-- YOUR GOAL --
In the listing below, how many lines carry the word "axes"? Reply with only the number.

-- COLLECTED DATA --
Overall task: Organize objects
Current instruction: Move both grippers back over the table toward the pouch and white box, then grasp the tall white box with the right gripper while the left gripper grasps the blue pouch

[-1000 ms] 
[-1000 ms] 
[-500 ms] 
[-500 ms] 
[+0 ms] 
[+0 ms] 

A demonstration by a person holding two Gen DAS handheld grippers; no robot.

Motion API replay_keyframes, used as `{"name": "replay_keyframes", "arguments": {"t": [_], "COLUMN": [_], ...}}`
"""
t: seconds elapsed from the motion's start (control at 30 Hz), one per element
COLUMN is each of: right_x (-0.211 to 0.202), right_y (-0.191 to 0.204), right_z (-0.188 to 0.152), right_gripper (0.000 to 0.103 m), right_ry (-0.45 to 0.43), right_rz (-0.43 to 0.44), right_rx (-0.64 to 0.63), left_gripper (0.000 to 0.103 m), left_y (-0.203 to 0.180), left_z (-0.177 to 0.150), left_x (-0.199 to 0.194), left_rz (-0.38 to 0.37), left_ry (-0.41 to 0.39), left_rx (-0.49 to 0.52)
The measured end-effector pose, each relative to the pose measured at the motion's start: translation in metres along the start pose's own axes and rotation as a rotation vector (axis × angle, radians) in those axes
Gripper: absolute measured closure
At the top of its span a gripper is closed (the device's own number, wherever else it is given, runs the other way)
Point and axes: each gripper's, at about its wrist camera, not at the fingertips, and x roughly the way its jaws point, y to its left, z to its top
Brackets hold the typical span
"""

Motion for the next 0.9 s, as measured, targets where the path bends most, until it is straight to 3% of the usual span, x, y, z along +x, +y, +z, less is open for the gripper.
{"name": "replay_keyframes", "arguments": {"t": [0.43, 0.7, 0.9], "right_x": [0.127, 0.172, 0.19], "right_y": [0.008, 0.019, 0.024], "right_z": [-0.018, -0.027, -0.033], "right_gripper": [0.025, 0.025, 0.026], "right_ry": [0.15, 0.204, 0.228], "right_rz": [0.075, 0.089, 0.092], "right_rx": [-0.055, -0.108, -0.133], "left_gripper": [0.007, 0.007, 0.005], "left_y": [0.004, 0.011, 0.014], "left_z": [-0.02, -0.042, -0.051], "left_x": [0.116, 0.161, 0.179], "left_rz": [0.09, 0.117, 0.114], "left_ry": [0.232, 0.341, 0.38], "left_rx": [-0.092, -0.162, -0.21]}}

-- REPLY --
2